About this exercise:
Across the entries that follow, tally every line holding the word "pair" and reply with the count alone.

─── Records supplied

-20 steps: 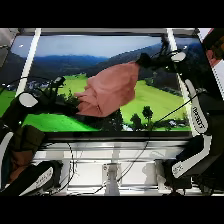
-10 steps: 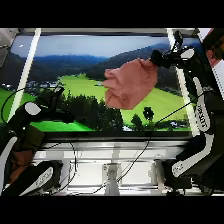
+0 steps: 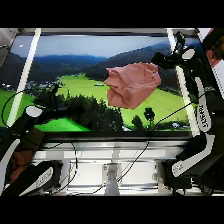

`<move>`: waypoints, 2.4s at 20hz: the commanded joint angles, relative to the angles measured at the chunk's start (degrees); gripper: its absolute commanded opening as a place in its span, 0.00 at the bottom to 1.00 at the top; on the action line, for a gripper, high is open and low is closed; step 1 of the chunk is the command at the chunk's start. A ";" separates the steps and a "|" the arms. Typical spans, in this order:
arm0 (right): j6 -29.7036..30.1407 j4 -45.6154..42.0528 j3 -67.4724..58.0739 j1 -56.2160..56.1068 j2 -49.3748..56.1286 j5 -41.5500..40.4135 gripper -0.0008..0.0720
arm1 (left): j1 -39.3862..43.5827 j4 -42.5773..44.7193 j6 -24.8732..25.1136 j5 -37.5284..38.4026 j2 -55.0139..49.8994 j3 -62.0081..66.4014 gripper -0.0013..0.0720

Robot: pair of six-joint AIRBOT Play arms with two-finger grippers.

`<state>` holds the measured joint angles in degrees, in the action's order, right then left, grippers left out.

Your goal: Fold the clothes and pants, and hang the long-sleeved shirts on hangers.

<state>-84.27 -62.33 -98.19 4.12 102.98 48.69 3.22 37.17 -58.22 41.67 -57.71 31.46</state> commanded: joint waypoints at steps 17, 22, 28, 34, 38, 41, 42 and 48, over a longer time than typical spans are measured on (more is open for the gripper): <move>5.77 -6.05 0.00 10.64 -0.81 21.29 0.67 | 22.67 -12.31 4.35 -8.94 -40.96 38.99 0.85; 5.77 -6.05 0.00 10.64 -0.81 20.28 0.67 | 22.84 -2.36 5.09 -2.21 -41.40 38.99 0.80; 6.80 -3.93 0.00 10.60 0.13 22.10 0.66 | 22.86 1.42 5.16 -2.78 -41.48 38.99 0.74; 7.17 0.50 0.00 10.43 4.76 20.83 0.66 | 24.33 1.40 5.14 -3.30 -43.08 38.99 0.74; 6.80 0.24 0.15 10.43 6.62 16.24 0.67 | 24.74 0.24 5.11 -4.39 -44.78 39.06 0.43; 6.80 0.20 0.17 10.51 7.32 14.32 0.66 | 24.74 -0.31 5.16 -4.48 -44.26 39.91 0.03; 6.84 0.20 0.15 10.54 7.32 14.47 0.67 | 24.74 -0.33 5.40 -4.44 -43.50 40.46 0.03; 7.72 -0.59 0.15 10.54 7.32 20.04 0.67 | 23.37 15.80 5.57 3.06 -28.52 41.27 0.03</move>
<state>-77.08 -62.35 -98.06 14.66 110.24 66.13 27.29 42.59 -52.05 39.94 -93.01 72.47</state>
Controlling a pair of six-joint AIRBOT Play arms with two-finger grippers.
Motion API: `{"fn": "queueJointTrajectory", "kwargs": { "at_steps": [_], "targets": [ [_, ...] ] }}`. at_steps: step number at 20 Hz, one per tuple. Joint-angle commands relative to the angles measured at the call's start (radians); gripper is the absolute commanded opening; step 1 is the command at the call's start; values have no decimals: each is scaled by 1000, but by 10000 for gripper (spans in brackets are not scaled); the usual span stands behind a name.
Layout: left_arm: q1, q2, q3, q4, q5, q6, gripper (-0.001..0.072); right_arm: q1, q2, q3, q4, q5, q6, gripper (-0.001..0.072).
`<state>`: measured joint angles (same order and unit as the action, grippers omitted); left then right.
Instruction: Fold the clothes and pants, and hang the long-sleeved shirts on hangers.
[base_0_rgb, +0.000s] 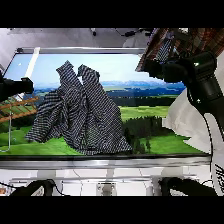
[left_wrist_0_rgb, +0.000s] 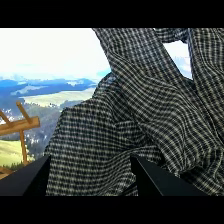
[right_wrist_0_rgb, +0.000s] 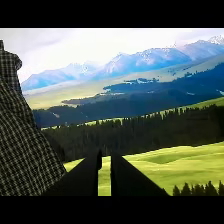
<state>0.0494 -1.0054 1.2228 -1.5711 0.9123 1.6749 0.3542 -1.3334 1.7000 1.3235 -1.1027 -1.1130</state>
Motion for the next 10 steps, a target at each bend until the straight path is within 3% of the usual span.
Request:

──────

Reply to the exercise:
2